• Chi è Gabriele Veronesi

    Un estratto dalla videointervista all’ autore di Modena³ che uscirà tra pochi giorni su Il Rasoio, insieme a Claudio Cavazzuti

    Dopo avervi parlato della pubblicazione di Modena3, inchiesta sul consumo di suolo che rischia di soffocare Modena, che ha avuto grande risonanza in città, insieme a Claudio Cavazzuti del magazine modenese on line

    La locandina dell’inchiesta

    Il Rasoio abbiamo intervistato il suo autore, Gabriele Veronesi, 25 anni, per farci raccontare come è nato questo lavoro. Qui potete trovare il video completo.

     Gabriele, che formazione hai?

    Sono giornalista pubblicista, laureato in Scienze della Comunicazione, e ho maturato la mia esperienza nelle web tv della zona. Queste realtà mi hanno permesso di poter lavorare più liberamente rispetto a quanto avrei potuto fare in una redazione tradizionale. Ora sto seguendo un corso promosso dall’Ordine dei Giornalisti, che mi sta facendo capire le vere responsabilità di questo lavoro, e quanto siano sbilanciati i poteri tra il giornalista e chi è oggetto di una inchiesta.

    Come è nata l’idea di far nascere questa inchiesta, e che scopo ha?

    Ho sempre avuto un grande interesse per i temi ambientali, e quando leggendo il libro “La colata”, edito da Chiarelettere, ho scoperto una parte interamente dedicata alla città di Modena, sono rimasto molto colpito. Le notizie delle continue polemiche sulla cementificazione della città vengono pubblicate dai quotidiani in modo episodico, ho pensato che fosse necessario cercare di mettere insieme tutti questi eventi, in modo da dare una visione il più possibile completa ed obiettiva di quanto sta avvenendo.
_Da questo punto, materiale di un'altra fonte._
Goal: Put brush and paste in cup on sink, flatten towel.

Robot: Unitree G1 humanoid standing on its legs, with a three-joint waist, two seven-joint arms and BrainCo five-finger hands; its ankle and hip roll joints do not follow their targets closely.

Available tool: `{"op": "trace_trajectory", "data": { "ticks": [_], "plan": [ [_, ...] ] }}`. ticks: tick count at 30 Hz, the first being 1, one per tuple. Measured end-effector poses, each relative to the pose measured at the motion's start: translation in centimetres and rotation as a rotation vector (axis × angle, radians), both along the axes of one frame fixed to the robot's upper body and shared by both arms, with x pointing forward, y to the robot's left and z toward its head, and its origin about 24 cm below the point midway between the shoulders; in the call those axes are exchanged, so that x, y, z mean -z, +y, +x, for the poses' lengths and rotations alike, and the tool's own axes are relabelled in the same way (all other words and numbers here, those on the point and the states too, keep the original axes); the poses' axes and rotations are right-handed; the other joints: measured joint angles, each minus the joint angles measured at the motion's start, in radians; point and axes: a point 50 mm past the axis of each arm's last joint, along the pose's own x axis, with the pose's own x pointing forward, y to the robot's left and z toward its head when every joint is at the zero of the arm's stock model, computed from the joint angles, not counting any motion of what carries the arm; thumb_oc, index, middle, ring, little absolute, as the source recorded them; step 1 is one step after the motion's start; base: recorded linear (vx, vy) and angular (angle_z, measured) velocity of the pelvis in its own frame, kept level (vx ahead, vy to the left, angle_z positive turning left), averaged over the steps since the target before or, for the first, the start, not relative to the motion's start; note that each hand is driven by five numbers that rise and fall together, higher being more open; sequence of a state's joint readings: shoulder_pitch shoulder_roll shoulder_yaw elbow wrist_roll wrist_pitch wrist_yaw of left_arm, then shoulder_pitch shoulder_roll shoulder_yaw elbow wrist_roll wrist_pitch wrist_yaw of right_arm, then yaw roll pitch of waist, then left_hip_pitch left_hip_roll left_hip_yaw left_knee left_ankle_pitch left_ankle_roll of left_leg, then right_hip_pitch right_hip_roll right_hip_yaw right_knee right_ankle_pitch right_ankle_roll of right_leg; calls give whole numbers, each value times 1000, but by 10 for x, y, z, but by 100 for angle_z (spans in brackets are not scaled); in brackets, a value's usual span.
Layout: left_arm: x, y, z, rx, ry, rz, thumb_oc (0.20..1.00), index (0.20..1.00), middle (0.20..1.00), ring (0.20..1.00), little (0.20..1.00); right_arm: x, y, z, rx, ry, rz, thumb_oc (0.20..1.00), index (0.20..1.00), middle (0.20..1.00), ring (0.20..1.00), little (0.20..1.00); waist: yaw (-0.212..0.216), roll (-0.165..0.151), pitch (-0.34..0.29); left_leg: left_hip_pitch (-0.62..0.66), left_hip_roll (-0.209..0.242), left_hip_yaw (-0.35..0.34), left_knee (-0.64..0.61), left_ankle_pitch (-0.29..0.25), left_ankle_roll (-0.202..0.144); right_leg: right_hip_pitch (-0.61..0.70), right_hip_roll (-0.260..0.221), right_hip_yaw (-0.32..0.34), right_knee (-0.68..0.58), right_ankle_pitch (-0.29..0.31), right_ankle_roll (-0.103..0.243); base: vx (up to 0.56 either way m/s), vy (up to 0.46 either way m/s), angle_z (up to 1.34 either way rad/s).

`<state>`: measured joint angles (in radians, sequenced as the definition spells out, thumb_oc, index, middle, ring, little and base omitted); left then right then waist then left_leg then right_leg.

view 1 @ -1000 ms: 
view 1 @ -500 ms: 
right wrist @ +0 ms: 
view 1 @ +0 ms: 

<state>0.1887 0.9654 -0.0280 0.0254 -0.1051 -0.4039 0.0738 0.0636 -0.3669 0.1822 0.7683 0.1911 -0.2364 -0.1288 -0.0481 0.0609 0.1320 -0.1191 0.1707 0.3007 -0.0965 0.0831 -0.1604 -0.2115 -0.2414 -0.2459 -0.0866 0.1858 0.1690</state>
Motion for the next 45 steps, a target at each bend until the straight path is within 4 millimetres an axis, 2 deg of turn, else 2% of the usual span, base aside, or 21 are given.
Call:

    Una domanda che ti è stata fatta quasi subito, sopratutto nelle occasioni di visione pubblica del documentario, è stata: ma chi ti manda?

    Il fatto che abbia deciso da solo di far nascere questa inchiesta, con i miei soldi (circa 500 euro, che per un freelance come me vogliono dire molto), ha destabilizzato la maggior parte delle autorità Modenesi. Non ci si rende conto di come un semplice cittadino decida di cercare di indagare e portare alla luce episodi che sono di interesse pubblico, indipendentemente dall’orientamento politico.

    Gabriele Veronesi, autore di Modena³

    Circa un anno, a causa soprattutto dei pochi mezzi a disposizione e ai continui aggiornamenti.

    Uno dei protagonisti del tuo video è ovviamente l’assessore Daniele Sitta, assessore con deleghe alla Programmazione e Gestione del Territorio, alle Infrastrutture e alla Mobilità, portatore della visione di una Modena sempre più costruita. Quali sono i motivi che non ti hanno fatto includere una replica dell’assessore all’interno del video?

    Volevo evitare qualunque tipo di strumentalizzazione: includere una sua replica avrebbe previsto alcune omissioni, e non volevo che si pensasse che stavo sostenendo una tesi precisa: come tutti i modenesi sanno, l’assessore ha la possibilità di poter replicare sui quotidiani, su cui compaiono abitualmente le sue dichiarazioni. Non c’è sicuramente pericolo di censura per lui.

    Ci sono in città associazioni, o comitati, che si stanno dando da fare per cercare di fare sentire le diverse opinioni dei cittadini su queste politiche?

     Ci sono le associazioni Italia Nostra, Legambiente e WWF ad esempio, che paradossalmente vengono addirittura accusate di avere scopi politici, per quanto sia nota la loro estraneità alla militanza. Ci sono poi comitati di cittadini, a cui invece viene attribuita la sindrome NIMBY, “non nel mio orticello” ma non è così semplice la questione.

    Ci sono persone o consulenti che ti hanno particolarmente aiutato?

    Sicuramente Ezio Righi, architetto autore del piano regolatore di Modena negli anni ‘80, che più di tutti si sta battendo contro la cementificazione selvaggia.

    Sul tuo sito, nella sezione Sostieni, c’è la possibilità di contribuire attraverso il crowd funding: sta funzionando?

    Credo di sì, in realtà nel crowd funding classico gli utenti dovrebbero finanziare i progetti prima della loro nascita, ma sta avendo comunque successo.  Anche nei momenti di visione pubblica la raccolta fondi è andata bene, segno che i cittadini stanno apprezzando questo lavoro.